La Croce di Ruggero fra le strade di Cefalù durante la processione del Salvatore

E’ tornato fra le strade in processione, per la festa del Salvatore, il Reliquiario della santa Croce. E’ una reliquia che risale ai giorni di Ruggero che da tanto tempo non si portava più in processione fra le strade di Cefalù.
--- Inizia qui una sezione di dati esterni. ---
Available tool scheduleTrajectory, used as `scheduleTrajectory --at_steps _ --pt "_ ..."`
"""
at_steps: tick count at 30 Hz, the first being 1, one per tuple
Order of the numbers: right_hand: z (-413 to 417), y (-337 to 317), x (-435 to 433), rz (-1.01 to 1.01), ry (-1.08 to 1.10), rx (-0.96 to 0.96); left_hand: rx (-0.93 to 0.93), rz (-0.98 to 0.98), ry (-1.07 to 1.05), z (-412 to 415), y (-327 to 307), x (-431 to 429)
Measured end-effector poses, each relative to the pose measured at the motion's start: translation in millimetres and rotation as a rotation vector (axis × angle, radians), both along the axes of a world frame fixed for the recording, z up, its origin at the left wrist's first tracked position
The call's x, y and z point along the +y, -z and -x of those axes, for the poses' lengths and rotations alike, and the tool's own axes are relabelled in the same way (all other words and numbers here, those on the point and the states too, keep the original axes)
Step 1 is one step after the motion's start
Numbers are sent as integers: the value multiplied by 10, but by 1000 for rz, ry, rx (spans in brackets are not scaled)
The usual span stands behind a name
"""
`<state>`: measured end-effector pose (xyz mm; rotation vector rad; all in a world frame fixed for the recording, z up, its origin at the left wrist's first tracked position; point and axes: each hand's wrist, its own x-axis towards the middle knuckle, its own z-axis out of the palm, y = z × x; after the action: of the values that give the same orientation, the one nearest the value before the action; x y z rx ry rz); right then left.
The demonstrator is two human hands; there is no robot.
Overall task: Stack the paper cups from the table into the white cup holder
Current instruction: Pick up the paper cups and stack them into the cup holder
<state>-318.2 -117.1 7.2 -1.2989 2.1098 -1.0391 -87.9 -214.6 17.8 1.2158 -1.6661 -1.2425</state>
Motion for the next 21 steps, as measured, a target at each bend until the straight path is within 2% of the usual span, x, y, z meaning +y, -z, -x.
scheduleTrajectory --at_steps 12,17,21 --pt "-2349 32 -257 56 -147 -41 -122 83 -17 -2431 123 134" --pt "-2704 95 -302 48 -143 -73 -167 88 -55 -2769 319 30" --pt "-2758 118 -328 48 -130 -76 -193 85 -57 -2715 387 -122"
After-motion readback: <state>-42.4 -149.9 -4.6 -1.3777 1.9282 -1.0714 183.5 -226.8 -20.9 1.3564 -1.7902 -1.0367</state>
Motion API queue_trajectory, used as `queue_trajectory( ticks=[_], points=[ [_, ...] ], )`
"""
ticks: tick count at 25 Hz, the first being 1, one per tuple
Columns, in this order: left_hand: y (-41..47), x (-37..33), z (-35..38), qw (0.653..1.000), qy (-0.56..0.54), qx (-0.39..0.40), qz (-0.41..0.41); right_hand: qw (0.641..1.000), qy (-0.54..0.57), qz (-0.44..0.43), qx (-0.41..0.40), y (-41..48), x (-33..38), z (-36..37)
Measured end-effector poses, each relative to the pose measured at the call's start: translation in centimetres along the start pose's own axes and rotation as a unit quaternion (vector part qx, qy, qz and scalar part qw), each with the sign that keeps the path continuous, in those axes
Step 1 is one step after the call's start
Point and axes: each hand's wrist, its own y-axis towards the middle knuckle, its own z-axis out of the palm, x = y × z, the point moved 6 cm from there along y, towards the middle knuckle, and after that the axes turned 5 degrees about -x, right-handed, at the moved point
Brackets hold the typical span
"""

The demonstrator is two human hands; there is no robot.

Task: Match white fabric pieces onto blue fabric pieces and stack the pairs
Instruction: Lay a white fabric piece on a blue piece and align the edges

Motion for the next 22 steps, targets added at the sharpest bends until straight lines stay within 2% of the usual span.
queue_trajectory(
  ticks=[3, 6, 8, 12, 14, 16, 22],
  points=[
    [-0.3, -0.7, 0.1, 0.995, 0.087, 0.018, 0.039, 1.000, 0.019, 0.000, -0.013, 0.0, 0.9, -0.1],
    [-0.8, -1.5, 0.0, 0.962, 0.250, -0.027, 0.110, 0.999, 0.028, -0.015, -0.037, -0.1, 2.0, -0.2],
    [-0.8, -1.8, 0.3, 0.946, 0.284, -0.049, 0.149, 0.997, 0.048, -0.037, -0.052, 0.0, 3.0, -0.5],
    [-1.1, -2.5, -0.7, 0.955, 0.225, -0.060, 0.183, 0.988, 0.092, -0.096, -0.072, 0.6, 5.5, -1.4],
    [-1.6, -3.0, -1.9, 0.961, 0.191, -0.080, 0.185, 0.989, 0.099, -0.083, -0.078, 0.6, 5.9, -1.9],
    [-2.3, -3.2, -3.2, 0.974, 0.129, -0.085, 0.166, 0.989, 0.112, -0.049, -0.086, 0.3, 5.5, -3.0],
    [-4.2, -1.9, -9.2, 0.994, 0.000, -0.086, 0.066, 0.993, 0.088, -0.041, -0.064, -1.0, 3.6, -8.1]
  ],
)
Durante la processione del Salvatore il vescovo Giuseppe Marciante l’ha portata fra le mani esponendola ai fedeli che non sempre, purtroppo, ne conoscono storia e importanza.

Di questa Teca avevamo parlato nel nostro speciale sulla festa del Salvatore. Vederla di nuovo fra la gente in processione è un fatto straordinario. 

La Reliquia della Croce è menzionata nel primo inventario sulla suppellettile liturgica della Cattedrale che ha elaborato nel 1149 il canonico cellario Bosone che dodici anni dopo viene eletto quale primo vescovo di Cefalù. In questo elenco si scrive di un “Legno del Signore con due tavole d’oro gemmate” esistente a Cefalù. La notizia della sua presenza torna nel XVI secolo quando si racconta che il Reliquiario viene inserito in una teca aurea cruciforme.Questa custodia della Croce risalente a Ruggero è arrivata fino ai nostri giorni. A sistemarla ha pensato il vescovo Proto qualche anno prima della sua morte avvenuta nel 1854. Oggi il Reliquiario si presenta in un complesso d’argento a doppia faccia con due angeli in adorazione sui rami che ornano la base. Al suo interno la reliquia che è formata da alcuni pezzetti di legno legati da un filo dorato. I cefaludesi hanno da sempre venerato questa reliquia. E’  l’unica infatti, che viene sempre citata nei diversi inventari che vengono approntati lungo i secoli. Una venerazione, quella dei cefaludesi, che fino alla prima metà del XX secolo vedeva svolgere la solenne Processione del 6 agosto, per le vie principali della città, solamente con questa Reliquia.